→ **Activity**
Take the material below and output exactly the run of lines from the one containing "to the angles" down to the one containing "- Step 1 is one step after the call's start", with both included.

→ **Provided records**

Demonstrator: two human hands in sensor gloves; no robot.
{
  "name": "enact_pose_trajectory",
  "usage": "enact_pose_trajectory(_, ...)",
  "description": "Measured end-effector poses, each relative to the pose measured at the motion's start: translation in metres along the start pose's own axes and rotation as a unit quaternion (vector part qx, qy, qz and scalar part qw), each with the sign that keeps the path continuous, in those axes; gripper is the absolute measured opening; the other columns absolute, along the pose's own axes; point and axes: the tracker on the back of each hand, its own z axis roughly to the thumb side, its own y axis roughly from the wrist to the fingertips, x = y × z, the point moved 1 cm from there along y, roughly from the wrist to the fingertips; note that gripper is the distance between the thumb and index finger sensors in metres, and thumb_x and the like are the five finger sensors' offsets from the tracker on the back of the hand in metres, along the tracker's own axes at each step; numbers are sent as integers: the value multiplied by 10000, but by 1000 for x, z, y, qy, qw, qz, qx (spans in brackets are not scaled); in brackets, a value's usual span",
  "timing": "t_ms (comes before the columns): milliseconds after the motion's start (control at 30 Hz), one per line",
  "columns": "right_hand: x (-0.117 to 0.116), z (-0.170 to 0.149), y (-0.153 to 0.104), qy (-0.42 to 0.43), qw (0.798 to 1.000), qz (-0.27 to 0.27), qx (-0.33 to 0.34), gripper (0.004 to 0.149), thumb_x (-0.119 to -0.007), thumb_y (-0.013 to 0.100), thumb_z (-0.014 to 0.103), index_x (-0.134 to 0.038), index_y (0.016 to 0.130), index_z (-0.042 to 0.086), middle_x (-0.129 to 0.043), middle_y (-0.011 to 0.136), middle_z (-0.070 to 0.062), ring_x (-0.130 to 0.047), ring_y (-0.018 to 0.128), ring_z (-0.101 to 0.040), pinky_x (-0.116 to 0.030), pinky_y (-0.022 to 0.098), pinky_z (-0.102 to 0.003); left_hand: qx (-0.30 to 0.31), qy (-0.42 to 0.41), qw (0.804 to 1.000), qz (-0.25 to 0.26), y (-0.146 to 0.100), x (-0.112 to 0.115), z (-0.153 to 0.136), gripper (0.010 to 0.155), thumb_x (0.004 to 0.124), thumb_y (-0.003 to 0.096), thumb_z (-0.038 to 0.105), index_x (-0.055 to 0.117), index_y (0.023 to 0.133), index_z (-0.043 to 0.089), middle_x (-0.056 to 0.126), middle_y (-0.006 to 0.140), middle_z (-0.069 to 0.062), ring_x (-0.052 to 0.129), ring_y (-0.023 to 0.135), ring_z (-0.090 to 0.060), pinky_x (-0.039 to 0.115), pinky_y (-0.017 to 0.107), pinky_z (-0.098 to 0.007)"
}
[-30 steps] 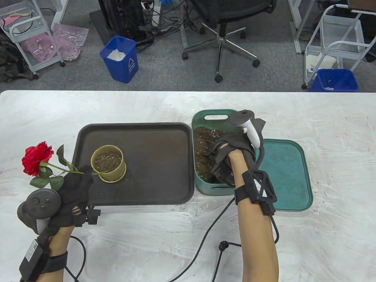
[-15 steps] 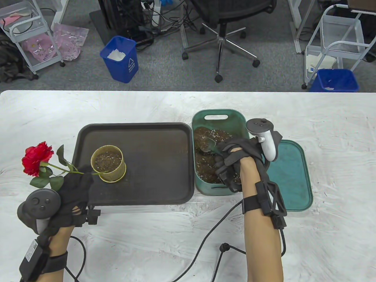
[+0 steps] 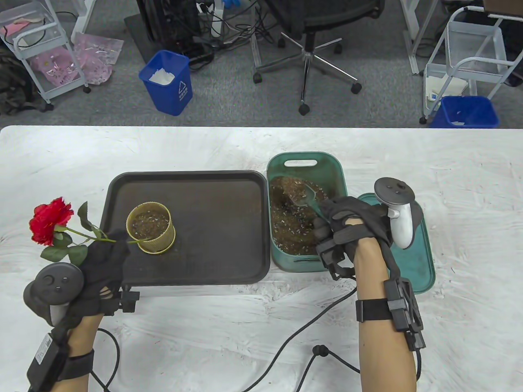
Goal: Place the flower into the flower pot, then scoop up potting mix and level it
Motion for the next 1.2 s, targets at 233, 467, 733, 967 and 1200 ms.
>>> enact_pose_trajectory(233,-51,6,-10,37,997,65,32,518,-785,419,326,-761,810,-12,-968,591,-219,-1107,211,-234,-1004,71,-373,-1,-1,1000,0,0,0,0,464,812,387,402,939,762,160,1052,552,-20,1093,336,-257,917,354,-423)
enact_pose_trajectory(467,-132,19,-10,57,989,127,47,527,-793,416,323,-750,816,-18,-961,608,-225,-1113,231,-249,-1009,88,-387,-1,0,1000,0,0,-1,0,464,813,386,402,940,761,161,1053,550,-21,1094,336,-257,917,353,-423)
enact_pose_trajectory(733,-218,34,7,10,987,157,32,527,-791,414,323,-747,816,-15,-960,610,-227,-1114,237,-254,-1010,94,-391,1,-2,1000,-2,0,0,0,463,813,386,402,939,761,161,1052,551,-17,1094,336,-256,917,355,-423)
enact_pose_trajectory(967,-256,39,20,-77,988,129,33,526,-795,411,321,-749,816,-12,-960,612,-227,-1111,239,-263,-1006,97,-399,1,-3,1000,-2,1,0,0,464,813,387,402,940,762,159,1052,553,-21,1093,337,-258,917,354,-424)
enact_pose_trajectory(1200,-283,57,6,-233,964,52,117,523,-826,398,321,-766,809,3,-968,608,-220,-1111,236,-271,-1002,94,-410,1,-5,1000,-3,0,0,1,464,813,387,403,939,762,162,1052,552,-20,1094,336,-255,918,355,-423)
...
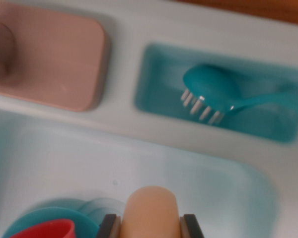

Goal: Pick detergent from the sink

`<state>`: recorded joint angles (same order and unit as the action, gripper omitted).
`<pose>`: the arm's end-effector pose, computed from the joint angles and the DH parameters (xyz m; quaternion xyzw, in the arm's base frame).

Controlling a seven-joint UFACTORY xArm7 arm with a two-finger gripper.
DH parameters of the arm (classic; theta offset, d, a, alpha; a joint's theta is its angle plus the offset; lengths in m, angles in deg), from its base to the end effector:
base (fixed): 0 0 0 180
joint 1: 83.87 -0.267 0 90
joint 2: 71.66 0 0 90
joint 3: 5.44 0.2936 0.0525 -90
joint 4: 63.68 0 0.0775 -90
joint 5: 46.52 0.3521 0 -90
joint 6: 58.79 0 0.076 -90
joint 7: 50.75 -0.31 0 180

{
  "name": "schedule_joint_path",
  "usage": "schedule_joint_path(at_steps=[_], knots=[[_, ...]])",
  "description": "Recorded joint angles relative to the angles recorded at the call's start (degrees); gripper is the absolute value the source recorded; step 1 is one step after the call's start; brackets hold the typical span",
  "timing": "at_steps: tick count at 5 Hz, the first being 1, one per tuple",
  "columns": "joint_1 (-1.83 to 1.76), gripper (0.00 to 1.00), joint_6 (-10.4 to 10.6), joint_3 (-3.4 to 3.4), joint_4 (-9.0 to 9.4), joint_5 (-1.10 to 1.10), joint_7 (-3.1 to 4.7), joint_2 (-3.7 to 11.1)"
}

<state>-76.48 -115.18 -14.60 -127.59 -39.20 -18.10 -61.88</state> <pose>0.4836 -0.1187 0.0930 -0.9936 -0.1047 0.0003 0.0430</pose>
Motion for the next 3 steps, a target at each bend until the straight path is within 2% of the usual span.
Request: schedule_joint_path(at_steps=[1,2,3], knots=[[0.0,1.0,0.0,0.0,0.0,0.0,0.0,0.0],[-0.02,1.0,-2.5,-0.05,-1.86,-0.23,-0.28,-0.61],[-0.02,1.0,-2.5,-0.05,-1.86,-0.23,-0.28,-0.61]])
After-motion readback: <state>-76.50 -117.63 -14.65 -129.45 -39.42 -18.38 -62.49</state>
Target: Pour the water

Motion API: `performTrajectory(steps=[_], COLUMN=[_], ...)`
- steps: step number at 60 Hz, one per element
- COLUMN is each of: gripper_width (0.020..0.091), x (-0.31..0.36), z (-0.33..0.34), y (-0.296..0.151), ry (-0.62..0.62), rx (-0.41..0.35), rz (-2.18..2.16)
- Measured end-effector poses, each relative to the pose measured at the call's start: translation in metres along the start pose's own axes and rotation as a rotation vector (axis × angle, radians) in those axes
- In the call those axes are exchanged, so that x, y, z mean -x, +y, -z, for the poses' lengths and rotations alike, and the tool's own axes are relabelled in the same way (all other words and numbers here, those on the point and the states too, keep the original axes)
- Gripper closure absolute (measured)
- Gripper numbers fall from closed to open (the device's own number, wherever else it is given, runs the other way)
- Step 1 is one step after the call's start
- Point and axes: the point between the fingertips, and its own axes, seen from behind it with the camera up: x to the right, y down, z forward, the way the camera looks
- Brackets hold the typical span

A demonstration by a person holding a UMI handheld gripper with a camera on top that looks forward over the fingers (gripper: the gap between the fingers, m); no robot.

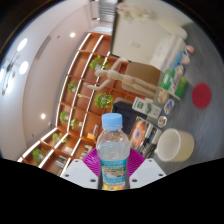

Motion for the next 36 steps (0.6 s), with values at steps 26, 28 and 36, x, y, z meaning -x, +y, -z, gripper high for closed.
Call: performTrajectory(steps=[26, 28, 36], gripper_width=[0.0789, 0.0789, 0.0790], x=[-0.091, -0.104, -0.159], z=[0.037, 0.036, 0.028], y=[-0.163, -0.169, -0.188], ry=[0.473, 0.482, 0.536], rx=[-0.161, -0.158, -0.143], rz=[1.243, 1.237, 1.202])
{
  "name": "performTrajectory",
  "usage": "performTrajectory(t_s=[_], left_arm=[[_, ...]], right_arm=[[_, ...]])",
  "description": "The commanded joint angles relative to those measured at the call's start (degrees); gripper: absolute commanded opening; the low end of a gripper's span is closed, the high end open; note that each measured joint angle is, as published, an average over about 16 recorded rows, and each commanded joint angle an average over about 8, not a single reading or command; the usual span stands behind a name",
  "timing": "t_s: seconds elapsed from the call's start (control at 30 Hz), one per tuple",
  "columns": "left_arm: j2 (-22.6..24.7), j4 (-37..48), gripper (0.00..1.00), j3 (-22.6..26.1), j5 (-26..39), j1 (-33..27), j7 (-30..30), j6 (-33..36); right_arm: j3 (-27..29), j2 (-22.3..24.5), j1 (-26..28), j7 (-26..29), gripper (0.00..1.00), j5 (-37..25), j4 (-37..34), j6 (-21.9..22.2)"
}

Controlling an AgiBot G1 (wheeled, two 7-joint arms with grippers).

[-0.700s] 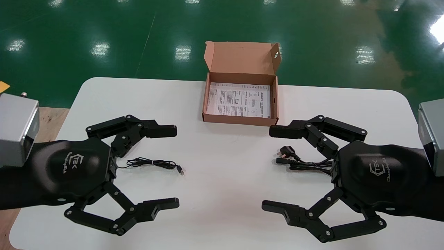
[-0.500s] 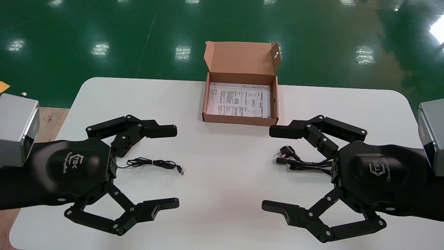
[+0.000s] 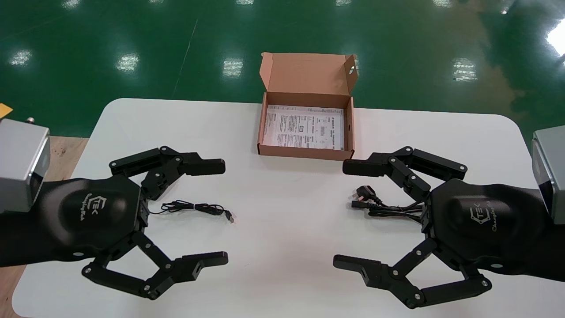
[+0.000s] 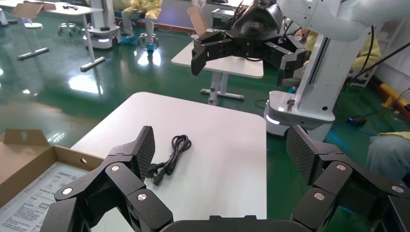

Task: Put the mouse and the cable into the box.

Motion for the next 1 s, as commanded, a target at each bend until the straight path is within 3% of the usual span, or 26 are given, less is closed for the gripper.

→ **Task response**
  "description": "Recorded joint angles relative to the angles recorded at the call's start (degrees); gripper is the absolute value the source recorded; step 1 is one step after the call's start; brackets hold the typical span",
  "timing": "at_steps: tick count at 5 Hz, the first being 1, one per tuple",
  "columns": "joint_1 (-1.83 to 1.76), gripper (0.00 to 1.00), joint_6 (-10.4 to 10.6), joint_3 (-3.4 to 3.4), joint_4 (-9.0 to 9.4), joint_5 (-1.10 to 1.10), joint_7 (-3.1 to 4.7), joint_2 (-3.7 to 11.1)"
}

<state>-76.48 -115.18 -14.60 -127.59 -39.20 -18.10 -61.88</state> <pose>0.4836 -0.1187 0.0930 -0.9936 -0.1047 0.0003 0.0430</pose>
Motion for the next 3 steps, a target at each bend until the straight path is within 2% of the usual span.
Request: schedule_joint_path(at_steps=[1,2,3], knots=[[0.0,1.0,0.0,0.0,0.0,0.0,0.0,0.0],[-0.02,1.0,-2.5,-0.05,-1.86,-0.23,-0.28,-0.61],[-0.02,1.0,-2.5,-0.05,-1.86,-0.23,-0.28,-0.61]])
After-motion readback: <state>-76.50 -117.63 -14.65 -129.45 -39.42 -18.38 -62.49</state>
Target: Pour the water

Motion API: `performTrajectory(steps=[_], COLUMN=[_], ...)`
- steps: step number at 60 Hz, one per element
- COLUMN is each of: gripper_width (0.020..0.091), x (-0.31..0.36), z (-0.33..0.34), y (-0.296..0.151), ry (-0.62..0.62), rx (-0.41..0.35), rz (-2.18..2.16)
- Measured end-effector poses, each relative to the pose measured at the call's start: translation in metres along the start pose's own axes and rotation as a rotation vector (axis × angle, radians) in those axes
- In the call those axes are exchanged, so that x, y, z mean -x, +y, -z, for the poses' lengths and rotations alike, and the tool's own axes are relabelled in the same way (all other words and numbers here, those on the point and the states too, keep the original axes)
- Gripper closure absolute (measured)
- Gripper numbers fall from closed to open (the device's own number, wherever else it is given, runs the other way)
- Step 1 is one step after the call's start

The answer is finished.